_The problem_
The line containing "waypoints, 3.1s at", and every line after it to the end of the listing, should be repeated exactly; the pictures should not.

_Source material_
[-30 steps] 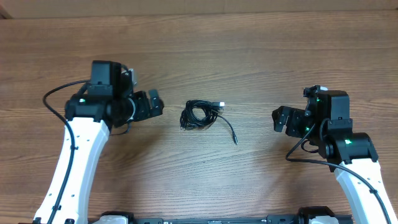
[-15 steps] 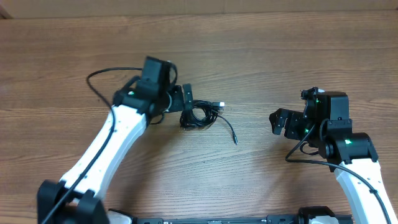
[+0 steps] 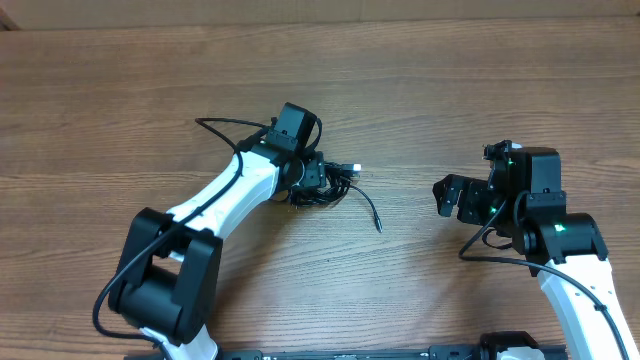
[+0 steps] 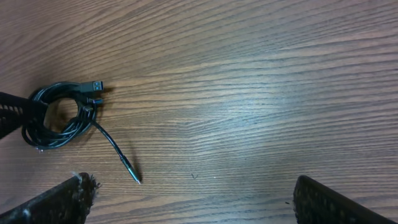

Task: Untangle cables
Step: 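Lower the left gripper onto the cable bundle and grasp it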

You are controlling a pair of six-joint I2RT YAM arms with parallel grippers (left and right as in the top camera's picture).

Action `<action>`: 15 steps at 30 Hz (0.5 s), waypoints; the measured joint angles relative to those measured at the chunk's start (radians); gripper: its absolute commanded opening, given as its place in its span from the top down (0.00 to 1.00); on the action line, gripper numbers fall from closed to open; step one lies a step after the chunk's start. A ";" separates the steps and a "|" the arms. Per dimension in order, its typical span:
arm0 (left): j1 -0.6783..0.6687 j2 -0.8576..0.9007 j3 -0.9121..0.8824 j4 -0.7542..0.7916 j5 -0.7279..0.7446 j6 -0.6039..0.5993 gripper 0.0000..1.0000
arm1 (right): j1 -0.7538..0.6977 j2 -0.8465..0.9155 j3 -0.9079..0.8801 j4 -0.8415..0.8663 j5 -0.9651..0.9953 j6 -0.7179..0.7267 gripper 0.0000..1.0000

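Observation:
A black cable (image 3: 325, 187) lies coiled in a tangled bundle mid-table, also seen as the coil (image 4: 56, 118) in the right wrist view. Its USB plug (image 4: 96, 84) sticks out to the right, and a loose end (image 4: 130, 174) trails toward the front. My left gripper (image 3: 312, 176) is down at the bundle's left side, jaws apparently parted, with one finger (image 4: 22, 111) reaching onto the coil's left rim. My right gripper (image 3: 447, 196) hovers open well to the right of the cable, its fingers (image 4: 62, 202) wide apart and nothing between them.
The wooden table (image 3: 450, 90) runs to a wall edge at the back. The left arm's own black cable (image 3: 215, 128) loops above the table behind the left arm.
My left gripper has moved right, from just left of the bundle onto its left side. The right arm and the cable have not moved.
Both arms first sat folded at the table's front edge with the bundle untouched in the middle. Then both were raised and extended, either side of the cable. The left gripper then stood close beside the bundle and is now on it, while the right has held still.

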 measured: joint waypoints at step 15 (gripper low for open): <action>0.000 0.032 0.000 -0.087 -0.022 -0.003 0.64 | 0.000 0.000 0.000 -0.008 0.000 0.000 0.00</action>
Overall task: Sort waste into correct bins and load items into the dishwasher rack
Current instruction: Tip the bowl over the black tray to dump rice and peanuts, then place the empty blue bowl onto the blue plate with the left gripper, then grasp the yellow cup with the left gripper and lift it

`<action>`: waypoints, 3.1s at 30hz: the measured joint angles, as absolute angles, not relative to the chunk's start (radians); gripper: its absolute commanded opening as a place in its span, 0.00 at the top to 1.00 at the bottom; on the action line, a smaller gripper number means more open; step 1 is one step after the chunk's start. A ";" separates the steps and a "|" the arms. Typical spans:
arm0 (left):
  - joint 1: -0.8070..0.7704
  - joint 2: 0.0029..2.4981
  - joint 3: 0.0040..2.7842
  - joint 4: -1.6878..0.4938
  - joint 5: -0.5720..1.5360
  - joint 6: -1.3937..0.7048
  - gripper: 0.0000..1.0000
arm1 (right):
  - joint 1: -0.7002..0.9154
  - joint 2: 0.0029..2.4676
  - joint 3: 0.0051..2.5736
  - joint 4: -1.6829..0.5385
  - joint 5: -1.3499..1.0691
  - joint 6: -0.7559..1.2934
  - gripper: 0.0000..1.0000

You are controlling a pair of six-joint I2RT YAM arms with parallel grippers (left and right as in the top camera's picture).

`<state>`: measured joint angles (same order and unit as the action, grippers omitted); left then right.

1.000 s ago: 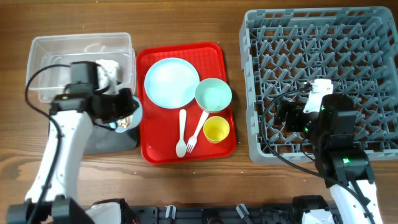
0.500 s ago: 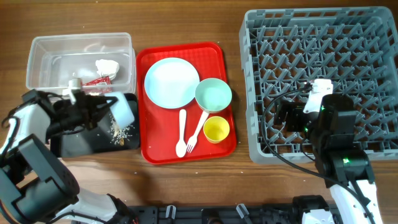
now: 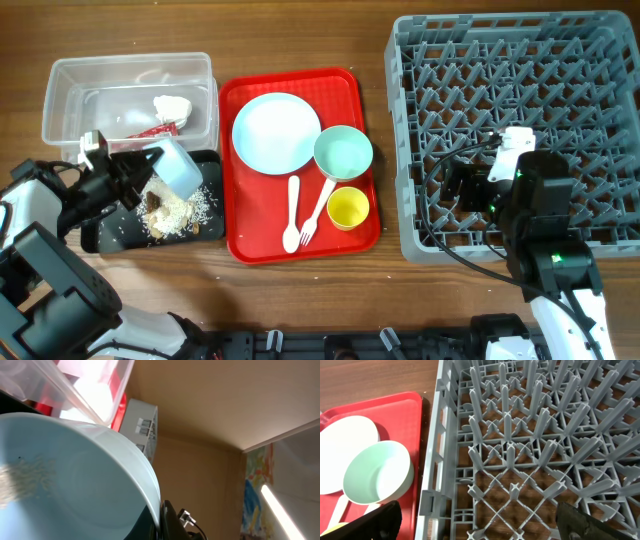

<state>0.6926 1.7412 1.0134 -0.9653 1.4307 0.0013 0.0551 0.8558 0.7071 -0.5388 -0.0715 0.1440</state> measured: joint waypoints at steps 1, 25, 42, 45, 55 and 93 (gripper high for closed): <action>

_Output of the exercise_
`<action>`: waypoints, 3.1s at 30hz: the measured joint angles, as absolute angles, not relative to the chunk's start (radians); gripper: its absolute commanded opening as a place in its span, 0.00 at the top to 1.00 at the bottom; on the action line, a smaller gripper number means more open; step 1 is one step after the chunk's start. A ";" separates the steps and a "|" the arms. Typical spans:
arm0 (left):
  - joint 1: -0.8070..0.7704
  - joint 2: 0.0029..2.4981
  - joint 3: 0.0040..2.7842
  - joint 4: -1.6878..0.4938
  - joint 5: -0.5720..1.5360
  - joint 6: -1.3937..0.7048
  - gripper: 0.0000..1.0000
arm1 (right):
  - joint 1: -0.7002..0.9154
  - joint 2: 0.0029..2.4676
  - joint 3: 0.0051..2.5736
  - joint 4: -1.6829..0.5385
  - joint 5: -1.3499..1.0691
  - joint 6: -0.7559..1.2934
  - gripper: 0.0000..1.0000

You are controlling a pair of six-joint I2RT YAM arms with parallel grippers (left and right as in the top camera's picture).

`<state>`: measured joint angles (same order and unit as the action, grippers omitted); left then right.

1.000 s ago: 
0.500 s ago: 
now: 

<state>0.6926 1.7412 1.0134 -0.9653 1.4307 0.0013 0.0551 0.8558 0.7071 -0.5388 -0.0715 0.1440</state> measured: joint waypoints at steps 1, 25, 42, 45, 55 and 93 (gripper high for closed): <action>

That concludes the output for this exercise.